Deacon John and the 100 Men Hall

Deacon John and the 100 Men Hall

On October 15, 2022 Deacon John & The Ivories will take to the historical stage of the 100 Men Hall for the Chitlin Circuit weekend celebration. Deacon John likes to say he is the last man standing on the circuit and only because he has outlived the competition

Deacon John Moore is no stranger to the 100 Men Hall, having played here in the 50s and 60s, and then front and center when the MS Blues Trail marker was dedicated five years after the Hall was recovering from Hurricane Katrina. 

Deacon John is no stranger to our world either. When I lived in New Orleans and was looking for a musician to play my mom's memorial, James Singleton suggested Deacon John, having just attended a funeral where James said, there wasn't a dry eye in the house. 

My mom was buried in Washington Parish, Louisiana, where her people are from and the morning of the dedication of her tombstone on the one year anniversary of her passing, I drove there with Deacon John and my toddler son. In 2009, I had met my son on a Monday, exactly a week after my mother passed on a Monday. 

We stood outside on a crisp winter day among pine trees and cattle and without any amplification needed, Deacon John sang Any Day Now, Many Rivers to Cross to not a dry eye in our small gathering of family and close friends. Later, when we were headed to my aunt's for the repass, before Deacon John got in the truck, he picked his guitar back up and sang Nature Boy to Tin who was already strapped in his car seat. 

This October, as part of our centennial celebration, we are hosting our Chitlin Circuit weekend. This is part of four themed weekends that are designed to tell the story of the 100 years of the 100 Men Hall, a program that is partially funded by a grant from the MS National Heritage Area. 

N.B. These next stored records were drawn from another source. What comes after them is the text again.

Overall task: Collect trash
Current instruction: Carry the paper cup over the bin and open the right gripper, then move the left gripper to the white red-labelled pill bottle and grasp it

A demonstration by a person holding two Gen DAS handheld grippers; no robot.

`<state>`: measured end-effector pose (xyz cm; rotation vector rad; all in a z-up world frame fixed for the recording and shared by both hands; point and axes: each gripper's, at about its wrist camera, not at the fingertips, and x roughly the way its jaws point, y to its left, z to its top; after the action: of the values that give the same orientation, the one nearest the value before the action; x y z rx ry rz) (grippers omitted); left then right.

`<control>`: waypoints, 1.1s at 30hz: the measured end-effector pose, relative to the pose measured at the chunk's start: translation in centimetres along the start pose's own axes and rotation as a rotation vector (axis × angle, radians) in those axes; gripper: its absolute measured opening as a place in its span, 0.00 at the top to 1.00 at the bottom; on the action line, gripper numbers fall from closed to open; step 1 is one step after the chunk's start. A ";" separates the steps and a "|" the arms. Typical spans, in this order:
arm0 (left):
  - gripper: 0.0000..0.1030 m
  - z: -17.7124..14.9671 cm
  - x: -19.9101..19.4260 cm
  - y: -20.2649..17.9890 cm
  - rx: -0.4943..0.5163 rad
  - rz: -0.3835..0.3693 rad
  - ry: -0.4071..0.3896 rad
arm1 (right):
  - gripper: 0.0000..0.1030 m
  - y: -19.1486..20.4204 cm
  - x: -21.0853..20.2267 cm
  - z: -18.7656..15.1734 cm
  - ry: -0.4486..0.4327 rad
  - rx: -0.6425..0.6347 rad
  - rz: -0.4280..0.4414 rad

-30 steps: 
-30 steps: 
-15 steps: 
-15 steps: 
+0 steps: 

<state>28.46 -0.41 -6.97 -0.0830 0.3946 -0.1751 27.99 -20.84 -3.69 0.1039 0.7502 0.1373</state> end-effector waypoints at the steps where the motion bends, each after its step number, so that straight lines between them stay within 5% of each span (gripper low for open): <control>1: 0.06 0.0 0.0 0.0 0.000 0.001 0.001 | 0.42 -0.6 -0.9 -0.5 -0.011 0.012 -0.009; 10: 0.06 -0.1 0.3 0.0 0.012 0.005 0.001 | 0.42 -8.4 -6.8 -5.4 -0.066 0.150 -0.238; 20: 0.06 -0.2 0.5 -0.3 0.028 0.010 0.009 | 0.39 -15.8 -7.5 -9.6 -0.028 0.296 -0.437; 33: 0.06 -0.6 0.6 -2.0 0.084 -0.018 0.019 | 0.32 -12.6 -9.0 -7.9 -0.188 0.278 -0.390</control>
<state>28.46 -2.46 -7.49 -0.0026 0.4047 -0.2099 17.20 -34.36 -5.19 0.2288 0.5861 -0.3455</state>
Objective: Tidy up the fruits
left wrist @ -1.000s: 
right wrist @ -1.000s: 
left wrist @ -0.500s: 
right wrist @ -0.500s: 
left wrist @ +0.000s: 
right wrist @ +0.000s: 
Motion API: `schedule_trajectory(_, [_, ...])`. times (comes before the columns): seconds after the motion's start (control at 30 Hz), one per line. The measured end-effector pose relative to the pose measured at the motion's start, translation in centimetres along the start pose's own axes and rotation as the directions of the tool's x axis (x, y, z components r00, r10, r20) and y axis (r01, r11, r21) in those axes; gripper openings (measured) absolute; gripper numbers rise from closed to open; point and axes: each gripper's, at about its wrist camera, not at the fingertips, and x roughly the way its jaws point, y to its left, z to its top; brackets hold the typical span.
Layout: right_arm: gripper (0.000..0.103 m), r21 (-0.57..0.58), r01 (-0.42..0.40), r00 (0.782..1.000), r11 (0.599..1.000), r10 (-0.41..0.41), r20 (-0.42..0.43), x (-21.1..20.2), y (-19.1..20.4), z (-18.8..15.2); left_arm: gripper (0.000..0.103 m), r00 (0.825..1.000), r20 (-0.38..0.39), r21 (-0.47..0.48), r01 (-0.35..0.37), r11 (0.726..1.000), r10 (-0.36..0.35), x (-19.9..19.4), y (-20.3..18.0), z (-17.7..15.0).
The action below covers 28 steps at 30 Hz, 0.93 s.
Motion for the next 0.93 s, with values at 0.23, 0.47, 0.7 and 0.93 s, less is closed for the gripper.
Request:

The 100 Men Hall was the hottest venue for Black entertainment in the region. Throughout the '40s and '50s, it attracted some of the most iconic Black musicians, who were excluded from other venues in the segregated South. The most important entertainers and performers in America came off the Chitlin Circuit. 

Preston Lauterbach, author of The Chitlin' Circuit and the Road to Rock 'n' Roll wrote, "In the African-American press, they were typically called the one-nighter circuit or the theatrical circuit, it was dressed up a little bit. Chitlin' was informal."

"[Lou Rawls has] been credited with the term," says Ben Zimmer, executive producer of vocabulary.com and language columnist for The Wall Street Journal. "All the early examples of it ... are from interviews with him."